Kirby and Company's Alarming Tales

Jack Kirby's place in comics history is assured by other accomplishments; but in addition he came up with possibly the Platonic ideal of comic book story titles:

Alarming Tales 1--'The Fourth Dimension Is a Many Splattered Thing'

In this Alarming Tales list, note the scripters switched around (from what you might expect from the artwork) on the first two stories in #3.

There were two single-page text stories in each issue (#1's were Black Cat stories); I've entered here only the ones whose author I could tell; Jack Oleck's captions style (Almost, ___...; In the end, ___....) is so distinctive that it's carried through into prose, which is not at all always the case.

There seem to be a number of inkers on the different Kirby stories, or even on diferent pages. Some of the GCD's art attributions on other stories to people like Bob Brown (or, on "12,000 to 1," Jack Kirby) I can say are wrong, but I can't supply a better guess. Reed Crandall had nothing to do with "The Strange Power of Gary Ford," and here I can give the artist's name: Norman Nodel.

I would agree with the GCD indexers that the covers of #1-4 are mostly the work of editor Joe Simon, even if some Kirby material got used in them. When the title returned after a hiatus, like Simon's other Harvey titles at the time, John Severin did the covers to #5 and 6. And Simon did the intro pages to #1-4 (Bob Powell drew #5's and Bernard Baily #6's).

UPDATE: Robin Snyder sent along the Carl Wessler scripting credits, from Wessler's account books (kept like William Woolfolk's). I still see Bob Powell's writing style, as in The Man in Black and Henry Brewster, on "The Monster from 1977 A.D."; I suppose he massaged Wessler's script.
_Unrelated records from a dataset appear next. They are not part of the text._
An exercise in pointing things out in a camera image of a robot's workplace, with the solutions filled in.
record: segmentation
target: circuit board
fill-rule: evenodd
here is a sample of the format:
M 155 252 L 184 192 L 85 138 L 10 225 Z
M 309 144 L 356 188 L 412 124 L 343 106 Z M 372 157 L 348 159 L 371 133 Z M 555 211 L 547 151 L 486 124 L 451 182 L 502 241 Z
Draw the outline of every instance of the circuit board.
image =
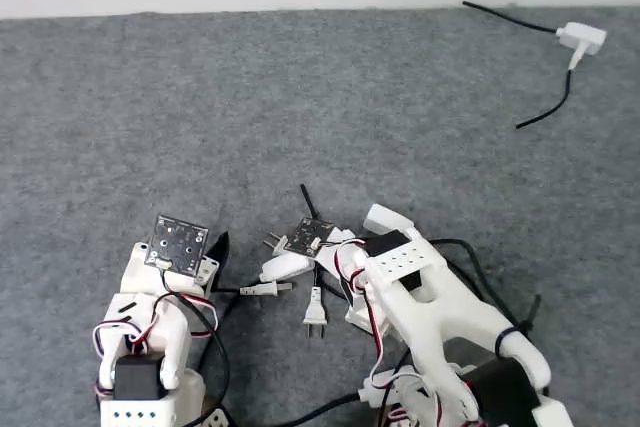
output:
M 158 215 L 145 263 L 195 277 L 208 233 L 208 229 L 199 225 Z
M 284 250 L 295 252 L 307 257 L 315 257 L 334 229 L 334 225 L 321 220 L 305 217 L 300 221 L 296 230 L 288 236 Z

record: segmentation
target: white connector
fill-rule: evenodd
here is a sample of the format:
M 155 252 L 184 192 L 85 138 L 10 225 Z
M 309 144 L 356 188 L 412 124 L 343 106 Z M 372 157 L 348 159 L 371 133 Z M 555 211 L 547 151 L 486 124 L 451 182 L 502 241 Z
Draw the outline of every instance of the white connector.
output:
M 324 326 L 327 325 L 327 315 L 322 306 L 322 290 L 320 287 L 311 288 L 311 299 L 304 314 L 303 324 L 307 326 L 307 337 L 311 337 L 311 329 L 314 325 L 320 326 L 320 337 L 324 337 Z
M 584 54 L 595 55 L 598 53 L 607 38 L 607 32 L 590 25 L 569 22 L 556 31 L 556 36 L 560 44 L 574 49 L 569 63 L 569 70 L 574 70 Z
M 261 282 L 284 280 L 313 270 L 313 259 L 294 252 L 286 252 L 262 264 Z
M 241 287 L 240 295 L 273 295 L 278 296 L 278 292 L 293 289 L 290 282 L 279 284 L 275 280 L 264 284 L 250 285 L 249 287 Z

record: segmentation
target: electrical plug
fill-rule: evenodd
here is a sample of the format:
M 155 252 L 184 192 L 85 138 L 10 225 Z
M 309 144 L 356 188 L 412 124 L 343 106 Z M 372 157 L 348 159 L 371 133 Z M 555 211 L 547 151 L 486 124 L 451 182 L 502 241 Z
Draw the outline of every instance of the electrical plug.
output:
M 303 324 L 307 326 L 307 337 L 311 337 L 314 325 L 320 326 L 320 338 L 324 338 L 324 326 L 327 325 L 327 315 L 322 306 L 322 290 L 320 287 L 311 288 L 309 306 L 304 314 Z
M 284 250 L 284 246 L 287 245 L 287 242 L 289 241 L 286 235 L 280 237 L 273 232 L 269 232 L 267 236 L 268 238 L 264 239 L 262 243 L 273 250 L 272 254 L 274 257 L 277 255 L 282 255 L 286 252 L 286 250 Z
M 598 53 L 607 38 L 607 32 L 590 25 L 569 22 L 556 31 L 556 37 L 561 45 L 574 50 L 569 63 L 569 70 L 574 70 L 584 54 Z
M 264 284 L 250 285 L 249 287 L 241 287 L 240 295 L 273 295 L 278 296 L 278 292 L 293 289 L 291 282 L 278 283 L 275 280 Z

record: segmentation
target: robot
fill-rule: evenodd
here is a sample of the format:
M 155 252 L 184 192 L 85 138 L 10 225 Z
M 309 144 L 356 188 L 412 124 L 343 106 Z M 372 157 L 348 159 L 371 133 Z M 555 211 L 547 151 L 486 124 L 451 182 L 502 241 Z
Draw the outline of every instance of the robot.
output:
M 372 408 L 394 406 L 388 414 L 393 427 L 572 426 L 563 404 L 543 394 L 551 380 L 543 355 L 451 272 L 413 222 L 374 204 L 363 226 L 374 235 L 356 238 L 308 218 L 288 236 L 271 234 L 274 258 L 262 266 L 262 283 L 240 290 L 277 295 L 291 288 L 280 281 L 316 265 L 339 279 L 349 303 L 345 320 L 372 334 L 379 352 L 360 400 Z M 191 338 L 217 328 L 207 299 L 220 263 L 205 254 L 207 234 L 159 216 L 151 241 L 134 245 L 120 292 L 93 332 L 103 427 L 229 425 L 217 405 L 204 408 L 203 379 L 186 367 Z M 185 299 L 199 310 L 197 319 L 185 310 Z M 206 311 L 213 322 L 194 332 Z M 327 324 L 319 287 L 311 292 L 304 323 L 310 334 Z M 413 365 L 377 372 L 385 335 L 406 343 Z M 454 337 L 496 358 L 477 367 L 449 363 L 443 344 Z

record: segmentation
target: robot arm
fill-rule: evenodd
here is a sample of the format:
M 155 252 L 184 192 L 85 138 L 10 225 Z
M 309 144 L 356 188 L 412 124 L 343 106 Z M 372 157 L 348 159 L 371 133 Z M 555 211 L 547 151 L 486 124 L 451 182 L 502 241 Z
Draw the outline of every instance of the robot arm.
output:
M 182 426 L 202 412 L 204 381 L 186 367 L 194 330 L 191 313 L 181 309 L 175 296 L 161 296 L 168 285 L 201 299 L 194 300 L 198 308 L 213 309 L 205 299 L 219 265 L 202 255 L 206 229 L 160 216 L 156 234 L 163 225 L 164 231 L 154 235 L 151 243 L 133 246 L 120 292 L 94 329 L 94 345 L 101 357 L 96 394 L 103 427 L 132 422 Z M 173 263 L 166 254 L 174 244 L 188 254 L 181 259 L 186 262 L 182 270 L 173 268 L 180 266 L 180 259 Z M 167 266 L 171 268 L 164 271 L 163 281 L 159 269 Z
M 503 333 L 513 327 L 512 324 L 496 308 L 481 302 L 448 269 L 444 258 L 420 235 L 411 221 L 374 205 L 364 225 L 382 235 L 397 229 L 406 237 L 406 243 L 379 255 L 367 256 L 363 251 L 358 252 L 353 258 L 354 268 L 364 269 L 370 302 L 378 305 L 386 317 L 385 321 L 395 328 L 411 349 L 424 388 L 437 394 L 441 401 L 442 412 L 446 412 L 443 419 L 451 419 L 452 426 L 459 426 L 465 421 L 484 417 L 483 405 L 478 405 L 480 394 L 474 392 L 471 382 L 460 376 L 445 359 L 443 343 L 454 337 L 465 338 L 489 351 L 494 350 L 500 338 L 498 354 L 517 361 L 515 369 L 524 371 L 525 382 L 530 384 L 527 387 L 539 392 L 549 384 L 551 371 L 538 349 L 517 331 L 510 331 L 502 338 Z M 416 276 L 419 276 L 420 286 L 410 291 L 406 280 L 413 278 L 415 282 Z M 413 381 L 401 378 L 398 382 L 401 380 L 401 384 Z M 434 404 L 424 396 L 416 397 L 415 388 L 405 389 L 405 400 L 412 404 L 420 400 Z M 531 413 L 537 422 L 532 425 L 572 425 L 559 402 L 544 398 L 544 404 L 540 404 Z M 554 415 L 549 423 L 541 412 L 544 414 L 551 410 Z
The same thing happened with Wessler, Jack Oleck, and Otto Binder at EC for awhile, as Al Feldstein rewrote their scripts into his style at first.

Alarming Tales
Harvey Comics

Sep/57 The Cadmus Seed w: Jack Kirby  p: Kirby
Logan's Next Life w: Kirby  p: Kirby
The Fourth Dimension Is a Many Splattered Thing w: Kirby  p: Kirby
The Last Enemy w: Kirby  p: Kirby
Donnegan's Daffy Chair w: Kirby  p: Kirby
Nov/    Hole in the Wall w: Kirby  p: Kirby
The Hero w: Jack Oleck  a: ?
The Big Hunt w: Kirby  p: Kirby
The Fireballs w: Kirby  p: Kirby
The Traitor [text] w: Oleck
I Want to Be a Man w: Kirby  p: Kirby
Jan/58 This World Is Ours! w: Oleck  p: Kirby
They Walked on Water w: Kirby  a: Doug Wildey
Get Lost! w: ?  a: Ernie Schroeder
The Strange One w: Oleck  a: Wildey
Larsen's Lens [text] w: Oleck
The Man Who Never Lived w: Oleck  a: Wildey
Mar/    Forbidden Journey w: Kirby  p: Kirby
Secret Weapon w: Oleck  a: Wildey
The Monster from 1977 A.D. w: Carl Wessler & Bob Powell
 a: Powell
The End of a Sinister Man w: Wessler  a: Wildey
The Feast of the Rag Dolls w: ?  a: Wildey [pg 1 by another artist]
Sept/    Half Man-Half What w: Dick Wood  a: Matt Baker
Defeat w: ?  a: Paul Reinman
My Robot Plants w: ?  a: Fred Kida
The Fountain of Age w: Wood  a: Wildey
12,000 to 1 w: ?  a: ?
Nov/    Ambassador from Venus w: Wood  a: Bernard Baily
Moon Descent w: ?  a: Reinman
Who Knows? w: ?  a: ?
The Emotion Maker w: Wood  a: Kida
King of the Ants w: Wood  a: Al Williamson & Angelo Torres
The Strange Power of Gary Ford w: Wessler  a: Norman Nodel

Wednesday, January 30, 2013

Kirby Insanity

Simon & Kirby swept in and out of Charlton in 1955 with a handful of comics—some out of inventory from Prize, but some original. With From Here to Insanity Jack Kirby took over an established title for its final issue as a four-color comic.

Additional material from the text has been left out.